I believe one can argue out of this by contending that while execution is not per se cruel and unusual punishment, the extent of due process of law required to underpin such a drastic step as deprivation of life is far greater than is likely to be present in too many of these cases. In effect, the principle is conceded in theory, but the imperfections bar the implementation. The interesting part of this approach is that it turns the textualists around from arguing that the US Constitution contemplates the death penalty into a much weaker position of arguing that the Fifth Amendment somehow mandates that the standard must be set so as to permit some deaths.

Unfortunately, the above approach seems to be in exactly the opposite direction of current Constitution jurisprudence, nowadays hell-bent on removing reviews of conviction and raising barriers for appeals. It's almost as if the weak idea above, that some amount of execution is Constitutionally mandated, is being seriously put in place.

While it's rather difficult to refute this in the abstract, it would be hard to imagine a more expensive and inefficient way of lowering the murder rate in practice.

Part 2: The ambiguous relationship of US culture and the death penalty

Going through the above topics and similar ones, I find little in most arguments pro or con that moves me deeply to one side or the other. Instead, what strikes me most forcefully about the issue is the profound unease that attaches to the mechanics of the execution itself. It's as if culturally, deep down, virtually everyone carrying out the procedure feels they are involved in something illegitimate and have to obscure it somehow. Here I'm referring to the rigamarole often found in the actual killing. For example, consider firing squads, where several shooters are used and one gun is loaded with a blank:
One of the sharpshooters fired a blank, leaving each of the five the chance to believe he was not the executioner.
(from a news report)

That such a metaphorical fig-leaf is thought necessary speaks volumes about the ambivalence hanging over the execution. This goes way back in Anglo-American tradition, from blindfolding the condemned to the hooded hangman. Although there are undoubtably people who would proudly proclaim their participation, overall there seems to a distinct lack of institutional ability to face up to what's being done.

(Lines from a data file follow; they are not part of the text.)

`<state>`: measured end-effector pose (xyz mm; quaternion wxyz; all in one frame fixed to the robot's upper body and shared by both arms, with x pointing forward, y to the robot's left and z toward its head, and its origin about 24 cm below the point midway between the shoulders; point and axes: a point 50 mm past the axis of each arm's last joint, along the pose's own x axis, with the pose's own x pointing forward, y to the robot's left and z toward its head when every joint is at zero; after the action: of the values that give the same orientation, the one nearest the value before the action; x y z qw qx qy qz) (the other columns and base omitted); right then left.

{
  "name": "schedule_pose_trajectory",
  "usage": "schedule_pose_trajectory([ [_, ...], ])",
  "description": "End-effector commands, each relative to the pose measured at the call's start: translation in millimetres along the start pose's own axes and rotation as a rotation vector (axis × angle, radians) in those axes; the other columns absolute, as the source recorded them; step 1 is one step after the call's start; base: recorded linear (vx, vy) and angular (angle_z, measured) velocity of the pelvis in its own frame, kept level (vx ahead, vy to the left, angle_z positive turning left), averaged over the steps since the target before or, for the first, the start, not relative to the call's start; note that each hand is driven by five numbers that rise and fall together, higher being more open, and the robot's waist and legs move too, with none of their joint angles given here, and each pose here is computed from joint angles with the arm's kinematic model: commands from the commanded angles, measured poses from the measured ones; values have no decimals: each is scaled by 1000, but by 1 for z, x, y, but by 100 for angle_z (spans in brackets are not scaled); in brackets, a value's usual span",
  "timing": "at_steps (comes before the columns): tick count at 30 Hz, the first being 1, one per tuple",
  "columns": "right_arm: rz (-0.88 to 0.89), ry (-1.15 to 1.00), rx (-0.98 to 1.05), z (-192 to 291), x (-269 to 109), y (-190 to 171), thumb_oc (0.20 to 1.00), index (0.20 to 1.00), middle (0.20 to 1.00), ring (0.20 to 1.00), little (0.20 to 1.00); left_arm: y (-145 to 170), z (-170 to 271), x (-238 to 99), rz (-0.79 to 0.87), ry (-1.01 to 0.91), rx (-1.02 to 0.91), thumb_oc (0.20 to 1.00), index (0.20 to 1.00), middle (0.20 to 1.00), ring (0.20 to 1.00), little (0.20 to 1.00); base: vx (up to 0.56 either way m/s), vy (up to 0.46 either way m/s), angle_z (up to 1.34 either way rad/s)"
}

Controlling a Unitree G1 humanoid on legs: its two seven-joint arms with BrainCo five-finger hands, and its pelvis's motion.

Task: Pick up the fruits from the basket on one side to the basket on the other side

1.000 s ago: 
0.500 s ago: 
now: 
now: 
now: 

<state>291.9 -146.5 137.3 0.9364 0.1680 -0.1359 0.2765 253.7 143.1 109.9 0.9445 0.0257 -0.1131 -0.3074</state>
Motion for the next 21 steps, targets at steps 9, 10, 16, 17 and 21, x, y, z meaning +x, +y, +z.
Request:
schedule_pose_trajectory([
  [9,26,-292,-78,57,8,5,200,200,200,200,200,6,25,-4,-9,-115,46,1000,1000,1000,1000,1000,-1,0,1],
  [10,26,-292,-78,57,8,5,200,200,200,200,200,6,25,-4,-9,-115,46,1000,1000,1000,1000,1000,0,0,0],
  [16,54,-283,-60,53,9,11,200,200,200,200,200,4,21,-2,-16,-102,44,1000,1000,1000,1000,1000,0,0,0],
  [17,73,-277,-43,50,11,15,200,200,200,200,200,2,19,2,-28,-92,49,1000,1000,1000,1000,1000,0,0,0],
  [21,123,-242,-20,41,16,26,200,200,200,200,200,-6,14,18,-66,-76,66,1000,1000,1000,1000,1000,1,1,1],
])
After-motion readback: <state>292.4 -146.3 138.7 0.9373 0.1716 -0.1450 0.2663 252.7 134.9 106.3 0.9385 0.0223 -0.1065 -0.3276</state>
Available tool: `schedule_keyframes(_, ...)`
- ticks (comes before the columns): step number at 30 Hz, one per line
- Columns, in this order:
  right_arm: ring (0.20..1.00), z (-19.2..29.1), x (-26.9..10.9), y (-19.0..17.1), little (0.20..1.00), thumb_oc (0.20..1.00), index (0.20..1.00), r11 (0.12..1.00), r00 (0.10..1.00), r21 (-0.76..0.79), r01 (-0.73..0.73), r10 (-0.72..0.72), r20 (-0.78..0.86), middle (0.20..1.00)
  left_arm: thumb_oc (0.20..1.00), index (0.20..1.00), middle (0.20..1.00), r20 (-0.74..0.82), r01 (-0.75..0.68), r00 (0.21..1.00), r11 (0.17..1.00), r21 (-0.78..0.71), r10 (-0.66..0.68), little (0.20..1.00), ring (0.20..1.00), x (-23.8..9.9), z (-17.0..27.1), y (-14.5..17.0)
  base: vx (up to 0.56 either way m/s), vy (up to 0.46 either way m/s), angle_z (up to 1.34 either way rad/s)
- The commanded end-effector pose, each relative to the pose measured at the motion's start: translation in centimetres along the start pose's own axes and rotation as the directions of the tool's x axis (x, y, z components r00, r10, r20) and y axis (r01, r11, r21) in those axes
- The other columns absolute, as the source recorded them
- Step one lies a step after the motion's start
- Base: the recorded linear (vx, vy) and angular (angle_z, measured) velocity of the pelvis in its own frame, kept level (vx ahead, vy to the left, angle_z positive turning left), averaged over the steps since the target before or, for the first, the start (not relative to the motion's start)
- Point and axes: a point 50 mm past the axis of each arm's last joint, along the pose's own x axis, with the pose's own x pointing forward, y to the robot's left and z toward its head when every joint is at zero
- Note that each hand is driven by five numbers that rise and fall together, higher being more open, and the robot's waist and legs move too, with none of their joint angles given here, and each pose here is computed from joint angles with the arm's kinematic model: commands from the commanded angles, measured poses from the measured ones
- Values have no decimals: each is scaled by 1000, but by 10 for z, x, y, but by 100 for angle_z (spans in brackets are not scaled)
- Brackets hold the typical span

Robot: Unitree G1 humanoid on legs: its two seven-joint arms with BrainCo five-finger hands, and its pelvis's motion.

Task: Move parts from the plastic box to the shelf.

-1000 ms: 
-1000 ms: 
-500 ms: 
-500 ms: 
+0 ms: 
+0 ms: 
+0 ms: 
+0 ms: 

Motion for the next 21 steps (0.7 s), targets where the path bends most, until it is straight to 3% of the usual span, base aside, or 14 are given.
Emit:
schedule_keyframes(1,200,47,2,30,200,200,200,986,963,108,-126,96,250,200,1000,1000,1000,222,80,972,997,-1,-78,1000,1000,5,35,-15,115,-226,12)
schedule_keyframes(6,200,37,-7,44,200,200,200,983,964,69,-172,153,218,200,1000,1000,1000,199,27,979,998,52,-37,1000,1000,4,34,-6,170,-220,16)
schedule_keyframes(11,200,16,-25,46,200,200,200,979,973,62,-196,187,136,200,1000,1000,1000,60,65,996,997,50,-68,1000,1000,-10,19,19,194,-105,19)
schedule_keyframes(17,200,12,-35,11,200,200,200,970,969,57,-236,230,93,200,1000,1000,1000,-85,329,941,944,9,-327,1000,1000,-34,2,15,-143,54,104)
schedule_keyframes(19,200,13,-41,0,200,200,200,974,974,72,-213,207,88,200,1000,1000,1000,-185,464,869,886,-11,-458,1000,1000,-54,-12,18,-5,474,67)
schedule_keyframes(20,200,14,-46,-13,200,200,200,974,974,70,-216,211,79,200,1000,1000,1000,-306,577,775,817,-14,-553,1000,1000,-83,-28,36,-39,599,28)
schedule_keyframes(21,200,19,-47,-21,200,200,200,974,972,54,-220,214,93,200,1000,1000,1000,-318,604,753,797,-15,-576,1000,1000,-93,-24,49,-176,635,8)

Sometimes the goings-on descend into a kind of low comedy, as in botched attempts in giving lethal injections:

"One Texas inmate said he was an addict since he was 11. When we tried to get an IV going we couldn't find a vein. We looked everywhere and he was helping us," McCotter said.

The condemned man's veins were so riddled with syringes during his years of intravenous drug use, they had sunk beneath the folds of flesh covering his legs and arms.

After an hour and 20 minutes, the executioners secured the needle into a vein running along the back of the inmate's hand. The execution proceeded without the backup IV required under Texas's execution policy.

(from an article entitled CORRECTIONS BOSS: LETHAL INJECTION FAR FROM PERFECT)

Now compare to say, China, where they don't go through anything like the above, and simply and directly shoot the condemned prisoner in the back of their head (as well as making the families pay the cost of the bullet and allegedly recycling the organs of the corpse for transplants).

This dichotomy is the deepest argument I see the death penalty: That on a basic level, the parts of the judicial system closest to the implementation and charged with carrying it out simply are not comfortable with it, reflecting a fundamental aversion.


Seth Finkelstein is a Boston-based software developer.